You jokes
Dad: "If they jumped off a bridge, would you?"
Tommy: "Yes, cuz there would be a body pile to break my fall!"
When I'm bored, I go into an elevator with a full duffle bag. Once people come in and the door closes, I zip open the bag a little bit and whisper to it, "I'll get you some food once we get off."
A vampire goes to the bakery.
Vampire: "One bun, please."
Baker: "But you're a vampire, don't you need blood?"
Vampire: "Yes, there is an accident outside and I need something to dip."
The only time you see a depressed person lifted up is when they hang themselves.
I got a job as a pencil sharpener. I would tell you about it, but you wouldn't get the point.
Memes
What do you get when you cross jokes and cum?
CUMedy.
Did you hear about the monkeys that share an Amazon account? They were prime mates.
What do you call two Mexicans at a country restaurant? "Two beaners in a cracker house."
A blind man walks into a bar and asks the bartender, "Wanna hear a blonde joke?" The bartender replies with, "I'm blonde, the man working next to me is blonde, the woman next to you is blonde, and the fat guy behind you is blonde." Then says, "Do you really wanna tell the blonde joke?" The blind guy responds with, "No, I don't wanna tell it that many times."
An infinite number of mathematicians walk into a bar. The first one orders a beer. The second one orders half a beer. The third one orders a fourth of a beer. The bartender stops them, pours two beers, and says, "You guys should know your limits."
what's the difference between hitler and you?
one didn't keep posting on twitter about killing themselves.
Me: Are you an orphan?
Boy: Yeah, what gave me away?
Me: ....ur parents.
10 Fun Facts.
1. You can't wash your eyes with soap. 2. You can't count your hair. 3. You can't breathe through your nose with your tongue out. 4. You just tried number 3. 5. When you did number 3, you realized it's possible, only you look like a dog. 6. You're smiling right now because you were fooled. 7. You skipped number 5. 8. You just checked to see if there is a number 5. 9. Share this with your friends to have some fun too :-)

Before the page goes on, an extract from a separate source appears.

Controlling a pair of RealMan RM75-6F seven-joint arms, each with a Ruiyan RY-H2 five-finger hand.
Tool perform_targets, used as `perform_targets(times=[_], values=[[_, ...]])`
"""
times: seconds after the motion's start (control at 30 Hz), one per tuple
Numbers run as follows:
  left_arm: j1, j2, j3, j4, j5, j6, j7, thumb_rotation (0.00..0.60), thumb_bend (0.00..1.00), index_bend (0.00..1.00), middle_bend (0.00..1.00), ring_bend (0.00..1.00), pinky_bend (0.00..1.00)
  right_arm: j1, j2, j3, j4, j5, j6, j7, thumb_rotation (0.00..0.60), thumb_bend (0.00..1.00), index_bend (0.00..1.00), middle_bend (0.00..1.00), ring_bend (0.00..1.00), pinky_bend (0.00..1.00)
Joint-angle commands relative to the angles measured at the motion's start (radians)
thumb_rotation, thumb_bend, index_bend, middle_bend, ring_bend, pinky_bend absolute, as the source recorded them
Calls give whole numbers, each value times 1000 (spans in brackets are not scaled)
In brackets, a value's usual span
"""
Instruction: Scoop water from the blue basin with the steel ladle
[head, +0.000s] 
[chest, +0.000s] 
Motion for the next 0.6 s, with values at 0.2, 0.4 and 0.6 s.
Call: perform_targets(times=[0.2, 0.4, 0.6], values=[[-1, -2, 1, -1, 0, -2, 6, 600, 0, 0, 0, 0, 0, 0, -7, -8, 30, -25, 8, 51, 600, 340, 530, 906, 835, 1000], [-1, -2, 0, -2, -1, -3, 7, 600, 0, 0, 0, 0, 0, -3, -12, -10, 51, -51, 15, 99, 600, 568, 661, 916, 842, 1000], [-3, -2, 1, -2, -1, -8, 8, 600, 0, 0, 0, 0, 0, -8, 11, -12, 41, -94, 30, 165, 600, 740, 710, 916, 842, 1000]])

What do you call a blonde who dyes her hair?
Artificial Intelligence.
What do you call a bee that lives in America? A USB.
I wasn't staring at you; I was trying to figure out if that's your forehead or the moon.
What do you call an alligator with a vest?
An investigator.
What do you call a fish that smokes? "A puffer."
Did you ever think that John F. Kennedy went for a ride in Dallas just to clear his head?
My depressed friend said he wanted to jump off of a bridge but he didn’t wanna commit suicide. I told him if you jump and yell "parkour," it’ll just be a failed stunt.